Stored data section start

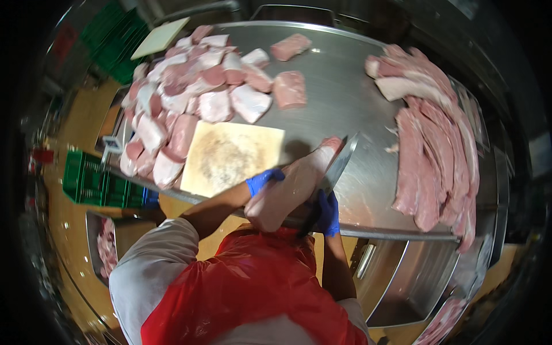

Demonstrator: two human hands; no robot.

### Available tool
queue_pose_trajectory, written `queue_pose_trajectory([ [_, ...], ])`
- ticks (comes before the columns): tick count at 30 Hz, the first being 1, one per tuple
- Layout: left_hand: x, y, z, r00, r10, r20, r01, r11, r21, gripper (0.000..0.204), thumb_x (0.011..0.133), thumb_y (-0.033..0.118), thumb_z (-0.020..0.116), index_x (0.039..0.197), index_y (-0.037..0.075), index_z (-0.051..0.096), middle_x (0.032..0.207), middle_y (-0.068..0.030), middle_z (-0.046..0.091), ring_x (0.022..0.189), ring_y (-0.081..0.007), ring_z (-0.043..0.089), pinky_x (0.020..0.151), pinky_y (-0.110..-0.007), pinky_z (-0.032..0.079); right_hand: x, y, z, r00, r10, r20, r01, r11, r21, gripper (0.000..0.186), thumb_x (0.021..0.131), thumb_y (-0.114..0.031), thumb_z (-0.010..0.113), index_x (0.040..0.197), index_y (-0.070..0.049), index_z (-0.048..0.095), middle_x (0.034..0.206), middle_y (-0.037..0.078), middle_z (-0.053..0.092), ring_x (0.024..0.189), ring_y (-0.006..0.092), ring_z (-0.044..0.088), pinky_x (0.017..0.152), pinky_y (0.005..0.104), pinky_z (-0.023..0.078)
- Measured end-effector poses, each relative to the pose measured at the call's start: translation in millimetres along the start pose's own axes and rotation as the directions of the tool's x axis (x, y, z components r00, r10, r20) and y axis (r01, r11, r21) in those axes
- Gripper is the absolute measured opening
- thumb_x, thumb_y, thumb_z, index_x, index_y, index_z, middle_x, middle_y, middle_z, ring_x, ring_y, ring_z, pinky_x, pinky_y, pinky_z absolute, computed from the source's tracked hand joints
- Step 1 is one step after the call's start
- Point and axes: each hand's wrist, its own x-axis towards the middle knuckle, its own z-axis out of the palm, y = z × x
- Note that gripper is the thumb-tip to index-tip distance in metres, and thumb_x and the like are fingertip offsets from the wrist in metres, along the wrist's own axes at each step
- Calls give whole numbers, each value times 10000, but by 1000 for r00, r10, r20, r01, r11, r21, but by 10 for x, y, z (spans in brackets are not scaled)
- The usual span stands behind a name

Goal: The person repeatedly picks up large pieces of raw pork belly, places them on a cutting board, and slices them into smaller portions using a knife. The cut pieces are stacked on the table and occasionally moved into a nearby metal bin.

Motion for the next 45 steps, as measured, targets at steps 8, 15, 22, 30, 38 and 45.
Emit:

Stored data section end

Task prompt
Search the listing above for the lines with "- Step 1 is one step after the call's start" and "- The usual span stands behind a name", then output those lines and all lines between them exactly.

Task result
- Step 1 is one step after the call's start
- Point and axes: each hand's wrist, its own x-axis towards the middle knuckle, its own z-axis out of the palm, y = z × x
- Note that gripper is the thumb-tip to index-tip distance in metres, and thumb_x and the like are fingertip offsets from the wrist in metres, along the wrist's own axes at each step
- Calls give whole numbers, each value times 10000, but by 1000 for r00, r10, r20, r01, r11, r21, but by 10 for x, y, z (spans in brackets are not scaled)
- The usual span stands behind a name

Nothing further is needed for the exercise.